In the USA, February is Black History Month. Then, white shame rises like cream and people ask, “What can I do to assuage the mountain ranges of guilt that sprout from immoral acts like slavery?”
Commodity trading in non-white human beings was introduced to Manhattan in 1626. In 1711, the city made the Wall and Pearl Street intersection its official market site for their sale and rental.
A law for gradual abolition happened in 1799; after that date, children born to slave mothers were free but required to work as indentured servants for their mother's owner. Existing slaves kept their status. Remaining slaves were freed on July 4, 1827.
There is more to learn at the National Museum of African American History and Culture in Washington DC.
Trading in humans as a commodity was the economic engine that propelled the United States to economic (and at that time, agricultural) dominance --- the state of ‘King Cotton’ --- and the globalization of that industry.

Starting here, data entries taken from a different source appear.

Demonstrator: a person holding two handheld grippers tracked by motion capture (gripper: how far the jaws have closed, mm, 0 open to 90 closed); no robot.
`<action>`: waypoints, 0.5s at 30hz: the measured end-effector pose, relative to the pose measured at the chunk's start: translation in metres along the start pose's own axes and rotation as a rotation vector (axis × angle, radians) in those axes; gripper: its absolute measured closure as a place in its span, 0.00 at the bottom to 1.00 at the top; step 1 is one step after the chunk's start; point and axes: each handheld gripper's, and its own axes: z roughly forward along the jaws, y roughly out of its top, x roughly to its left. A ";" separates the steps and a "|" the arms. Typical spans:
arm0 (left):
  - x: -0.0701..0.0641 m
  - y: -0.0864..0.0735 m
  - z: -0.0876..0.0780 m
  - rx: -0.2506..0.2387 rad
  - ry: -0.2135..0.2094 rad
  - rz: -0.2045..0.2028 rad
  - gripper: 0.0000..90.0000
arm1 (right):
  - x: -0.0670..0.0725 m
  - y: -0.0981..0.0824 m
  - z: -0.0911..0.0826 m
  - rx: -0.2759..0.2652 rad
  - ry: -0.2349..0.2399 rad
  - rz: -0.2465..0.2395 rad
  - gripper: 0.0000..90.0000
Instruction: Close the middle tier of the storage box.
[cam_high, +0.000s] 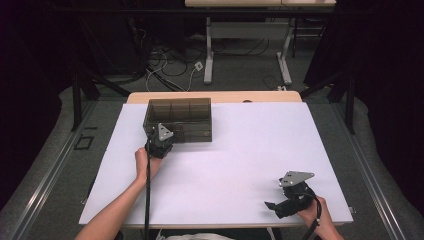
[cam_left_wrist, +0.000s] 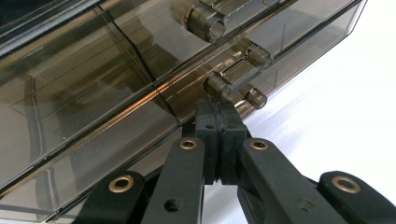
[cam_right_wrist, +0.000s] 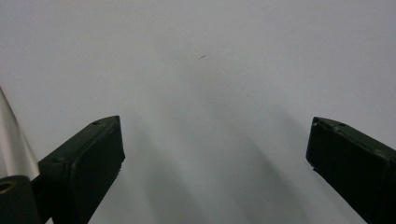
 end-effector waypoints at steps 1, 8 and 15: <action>0.000 0.000 0.000 -0.001 -0.001 -0.001 0.99 | 0.000 0.000 0.000 0.000 0.001 0.000 0.04; 0.001 0.001 0.001 -0.001 0.002 0.006 1.00 | 0.000 0.000 0.000 0.000 -0.001 0.000 0.04; 0.001 0.001 0.001 0.005 -0.010 0.001 1.00 | 0.001 -0.001 -0.001 0.000 -0.004 0.002 0.04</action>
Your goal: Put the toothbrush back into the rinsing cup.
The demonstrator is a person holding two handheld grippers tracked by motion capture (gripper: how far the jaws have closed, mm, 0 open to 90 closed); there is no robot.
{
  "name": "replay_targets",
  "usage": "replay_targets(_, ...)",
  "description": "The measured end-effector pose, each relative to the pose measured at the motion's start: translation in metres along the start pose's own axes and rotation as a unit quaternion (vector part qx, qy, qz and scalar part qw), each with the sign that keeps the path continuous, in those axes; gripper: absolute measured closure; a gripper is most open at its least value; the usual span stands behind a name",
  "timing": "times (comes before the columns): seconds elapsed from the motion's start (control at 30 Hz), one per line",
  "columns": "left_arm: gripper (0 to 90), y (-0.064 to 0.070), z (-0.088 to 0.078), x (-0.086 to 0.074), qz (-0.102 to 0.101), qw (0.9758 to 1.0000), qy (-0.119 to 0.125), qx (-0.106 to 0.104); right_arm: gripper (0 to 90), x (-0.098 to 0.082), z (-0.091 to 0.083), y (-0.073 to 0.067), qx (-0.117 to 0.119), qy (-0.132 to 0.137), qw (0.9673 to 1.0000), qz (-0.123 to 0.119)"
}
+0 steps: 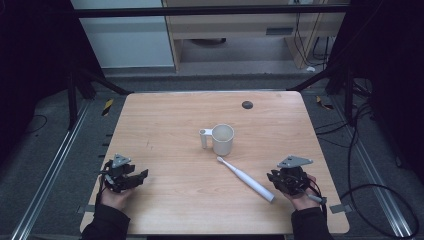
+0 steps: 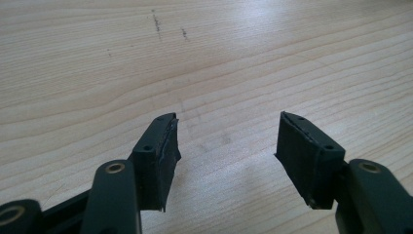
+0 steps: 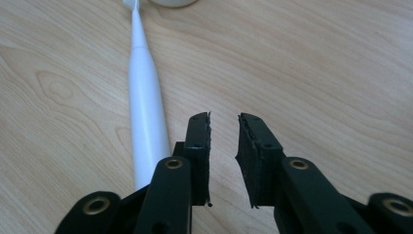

Some companies that benefited from the trans-Atlantic slave trade include Lehman Brothers (bankrupted 2008), JPMorgan Chase, Wachovia Bank of North Carolina, Aetna Insurance and the Bank of America. Banks made loans to slave owners, accepting slaves as “collateral”. When slave owners defaulted on their loans, banks became slave owners.
A cynic might say that, in a way, nothing has changed. Kenneth T. Jackson, a Columbia University professor of New York City history says “There is no future in denying the past.”
June 19 --- Juneteenth --- is the day commemorating the day slaves in the South were emancipated.